* [Task description]: What lines in the data below mention the string "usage"? Copy them out.
++++ Data records ++++
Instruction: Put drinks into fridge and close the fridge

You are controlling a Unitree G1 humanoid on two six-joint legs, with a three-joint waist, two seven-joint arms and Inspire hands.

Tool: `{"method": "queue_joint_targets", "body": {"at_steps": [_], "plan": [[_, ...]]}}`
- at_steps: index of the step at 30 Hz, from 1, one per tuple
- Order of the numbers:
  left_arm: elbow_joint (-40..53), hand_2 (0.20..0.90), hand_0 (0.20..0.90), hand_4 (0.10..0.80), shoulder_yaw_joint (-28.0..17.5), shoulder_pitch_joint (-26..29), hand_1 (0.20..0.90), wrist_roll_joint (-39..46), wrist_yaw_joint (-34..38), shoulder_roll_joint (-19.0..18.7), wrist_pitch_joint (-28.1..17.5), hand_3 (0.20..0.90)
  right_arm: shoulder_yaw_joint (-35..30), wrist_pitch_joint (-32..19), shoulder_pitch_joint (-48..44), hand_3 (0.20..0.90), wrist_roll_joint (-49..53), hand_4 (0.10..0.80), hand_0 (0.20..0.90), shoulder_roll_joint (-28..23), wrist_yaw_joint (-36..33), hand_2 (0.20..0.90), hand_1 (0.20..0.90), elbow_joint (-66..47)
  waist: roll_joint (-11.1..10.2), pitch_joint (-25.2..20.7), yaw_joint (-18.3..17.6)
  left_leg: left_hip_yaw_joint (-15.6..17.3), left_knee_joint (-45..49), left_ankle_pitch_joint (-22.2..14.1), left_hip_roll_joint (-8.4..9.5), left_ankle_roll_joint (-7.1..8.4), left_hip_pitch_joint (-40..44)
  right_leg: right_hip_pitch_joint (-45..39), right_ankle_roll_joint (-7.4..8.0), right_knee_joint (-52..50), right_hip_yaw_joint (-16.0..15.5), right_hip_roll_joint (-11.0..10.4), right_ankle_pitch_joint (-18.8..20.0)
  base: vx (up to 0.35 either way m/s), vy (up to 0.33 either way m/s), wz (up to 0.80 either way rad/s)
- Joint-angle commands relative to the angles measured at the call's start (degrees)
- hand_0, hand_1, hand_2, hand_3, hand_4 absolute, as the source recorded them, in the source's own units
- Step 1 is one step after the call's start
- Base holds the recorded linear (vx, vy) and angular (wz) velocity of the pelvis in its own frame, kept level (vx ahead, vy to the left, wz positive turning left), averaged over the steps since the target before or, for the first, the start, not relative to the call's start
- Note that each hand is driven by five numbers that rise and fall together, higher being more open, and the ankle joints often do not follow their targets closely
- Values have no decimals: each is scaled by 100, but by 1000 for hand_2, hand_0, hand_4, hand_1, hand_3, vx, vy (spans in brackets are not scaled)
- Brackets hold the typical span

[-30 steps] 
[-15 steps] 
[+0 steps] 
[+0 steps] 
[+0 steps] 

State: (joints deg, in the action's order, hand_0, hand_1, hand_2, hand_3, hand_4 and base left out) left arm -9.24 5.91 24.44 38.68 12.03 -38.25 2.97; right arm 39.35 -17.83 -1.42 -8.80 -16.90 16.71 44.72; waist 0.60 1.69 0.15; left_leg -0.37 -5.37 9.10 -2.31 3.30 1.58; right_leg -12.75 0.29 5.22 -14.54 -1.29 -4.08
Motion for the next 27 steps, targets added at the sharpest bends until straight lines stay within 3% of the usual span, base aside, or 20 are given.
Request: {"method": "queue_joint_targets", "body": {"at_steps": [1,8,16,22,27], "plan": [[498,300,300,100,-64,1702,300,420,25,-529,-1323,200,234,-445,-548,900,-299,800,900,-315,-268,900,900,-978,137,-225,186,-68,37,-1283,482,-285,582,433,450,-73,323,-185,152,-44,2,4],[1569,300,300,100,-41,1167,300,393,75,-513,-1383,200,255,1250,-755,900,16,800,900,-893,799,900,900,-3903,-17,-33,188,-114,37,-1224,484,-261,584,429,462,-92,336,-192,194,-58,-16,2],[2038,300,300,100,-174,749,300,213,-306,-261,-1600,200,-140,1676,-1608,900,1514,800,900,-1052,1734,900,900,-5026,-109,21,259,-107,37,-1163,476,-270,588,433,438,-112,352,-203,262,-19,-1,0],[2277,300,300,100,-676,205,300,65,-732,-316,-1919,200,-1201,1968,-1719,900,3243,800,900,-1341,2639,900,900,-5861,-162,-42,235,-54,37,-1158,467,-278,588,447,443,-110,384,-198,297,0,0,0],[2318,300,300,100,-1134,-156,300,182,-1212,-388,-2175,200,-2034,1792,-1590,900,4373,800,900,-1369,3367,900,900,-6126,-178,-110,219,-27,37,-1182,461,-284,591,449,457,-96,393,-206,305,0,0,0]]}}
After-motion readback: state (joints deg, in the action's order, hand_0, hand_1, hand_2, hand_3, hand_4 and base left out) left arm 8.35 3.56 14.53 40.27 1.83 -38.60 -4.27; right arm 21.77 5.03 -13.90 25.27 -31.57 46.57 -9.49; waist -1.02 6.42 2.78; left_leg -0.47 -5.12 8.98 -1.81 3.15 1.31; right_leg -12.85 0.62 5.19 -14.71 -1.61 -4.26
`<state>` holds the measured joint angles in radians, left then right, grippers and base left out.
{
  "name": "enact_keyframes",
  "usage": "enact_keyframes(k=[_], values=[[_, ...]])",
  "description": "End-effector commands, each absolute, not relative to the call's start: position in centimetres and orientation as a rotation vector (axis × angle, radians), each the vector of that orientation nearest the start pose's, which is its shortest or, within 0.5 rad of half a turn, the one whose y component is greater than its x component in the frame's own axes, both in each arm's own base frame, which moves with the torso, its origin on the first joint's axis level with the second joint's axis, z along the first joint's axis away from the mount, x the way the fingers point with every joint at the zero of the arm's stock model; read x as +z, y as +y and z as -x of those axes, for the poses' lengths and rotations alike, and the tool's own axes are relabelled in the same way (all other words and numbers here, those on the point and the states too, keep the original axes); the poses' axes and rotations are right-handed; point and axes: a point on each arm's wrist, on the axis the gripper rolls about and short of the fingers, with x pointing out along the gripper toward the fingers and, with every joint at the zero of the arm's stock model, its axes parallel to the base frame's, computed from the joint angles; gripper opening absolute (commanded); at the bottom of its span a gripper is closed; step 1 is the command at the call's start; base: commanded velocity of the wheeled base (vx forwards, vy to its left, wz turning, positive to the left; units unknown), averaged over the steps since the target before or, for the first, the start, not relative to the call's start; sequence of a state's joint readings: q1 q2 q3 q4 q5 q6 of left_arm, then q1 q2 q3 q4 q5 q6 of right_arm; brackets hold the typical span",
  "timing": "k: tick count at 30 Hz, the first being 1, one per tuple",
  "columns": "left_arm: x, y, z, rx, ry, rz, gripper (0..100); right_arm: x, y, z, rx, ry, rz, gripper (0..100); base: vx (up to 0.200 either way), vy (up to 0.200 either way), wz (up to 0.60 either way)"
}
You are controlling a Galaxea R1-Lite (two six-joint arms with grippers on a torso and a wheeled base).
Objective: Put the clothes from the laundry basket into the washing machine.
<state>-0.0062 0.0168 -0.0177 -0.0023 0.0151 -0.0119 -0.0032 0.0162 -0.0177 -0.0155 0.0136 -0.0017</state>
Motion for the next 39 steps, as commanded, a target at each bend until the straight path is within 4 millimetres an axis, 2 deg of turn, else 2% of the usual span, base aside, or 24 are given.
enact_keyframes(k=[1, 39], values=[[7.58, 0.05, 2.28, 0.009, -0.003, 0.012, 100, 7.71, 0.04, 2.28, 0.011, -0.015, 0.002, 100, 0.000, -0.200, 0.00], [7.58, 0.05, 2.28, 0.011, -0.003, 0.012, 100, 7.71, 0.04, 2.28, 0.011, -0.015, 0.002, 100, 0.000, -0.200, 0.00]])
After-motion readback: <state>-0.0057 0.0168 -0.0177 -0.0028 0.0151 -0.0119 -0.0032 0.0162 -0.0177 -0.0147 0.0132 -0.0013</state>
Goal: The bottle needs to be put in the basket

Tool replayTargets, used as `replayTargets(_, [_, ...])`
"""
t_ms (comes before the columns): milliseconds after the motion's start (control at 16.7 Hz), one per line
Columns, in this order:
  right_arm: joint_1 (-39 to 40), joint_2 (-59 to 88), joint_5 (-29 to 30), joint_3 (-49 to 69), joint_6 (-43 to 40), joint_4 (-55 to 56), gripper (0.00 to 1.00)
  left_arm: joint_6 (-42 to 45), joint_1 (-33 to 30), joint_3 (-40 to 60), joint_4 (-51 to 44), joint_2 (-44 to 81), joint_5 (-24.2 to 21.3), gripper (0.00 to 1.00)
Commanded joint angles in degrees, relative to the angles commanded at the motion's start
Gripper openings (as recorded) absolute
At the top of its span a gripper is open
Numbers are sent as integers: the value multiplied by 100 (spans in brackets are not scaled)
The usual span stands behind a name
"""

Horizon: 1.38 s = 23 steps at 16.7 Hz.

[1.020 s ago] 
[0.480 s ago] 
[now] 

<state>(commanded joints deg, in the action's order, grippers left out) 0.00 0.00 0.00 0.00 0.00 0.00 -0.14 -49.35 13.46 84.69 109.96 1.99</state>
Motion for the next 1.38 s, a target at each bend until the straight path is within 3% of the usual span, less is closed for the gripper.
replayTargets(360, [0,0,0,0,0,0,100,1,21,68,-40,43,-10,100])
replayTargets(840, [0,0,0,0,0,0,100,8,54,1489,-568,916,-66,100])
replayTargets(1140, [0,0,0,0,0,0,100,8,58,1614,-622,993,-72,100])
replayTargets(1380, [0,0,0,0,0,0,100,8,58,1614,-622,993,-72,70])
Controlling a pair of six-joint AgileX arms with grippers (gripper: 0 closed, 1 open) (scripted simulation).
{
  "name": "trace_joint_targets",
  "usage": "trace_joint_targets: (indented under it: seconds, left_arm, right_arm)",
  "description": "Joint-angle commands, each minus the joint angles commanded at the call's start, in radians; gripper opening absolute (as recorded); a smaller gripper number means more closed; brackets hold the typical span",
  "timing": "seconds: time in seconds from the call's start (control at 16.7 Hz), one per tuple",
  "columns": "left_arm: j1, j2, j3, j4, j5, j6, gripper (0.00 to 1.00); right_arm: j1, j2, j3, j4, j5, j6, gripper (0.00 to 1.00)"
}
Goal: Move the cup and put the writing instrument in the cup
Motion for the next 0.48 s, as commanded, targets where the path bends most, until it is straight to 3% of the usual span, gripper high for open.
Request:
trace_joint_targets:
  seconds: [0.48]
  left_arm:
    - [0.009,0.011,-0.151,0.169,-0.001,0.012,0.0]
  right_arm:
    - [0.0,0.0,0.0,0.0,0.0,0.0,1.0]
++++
* [Response for this exercise]:
  "usage": "enact_keyframes(k=[_], values=[[_, ...]])",
  "usage": "trace_joint_targets: (indented under it: seconds, left_arm, right_arm)",

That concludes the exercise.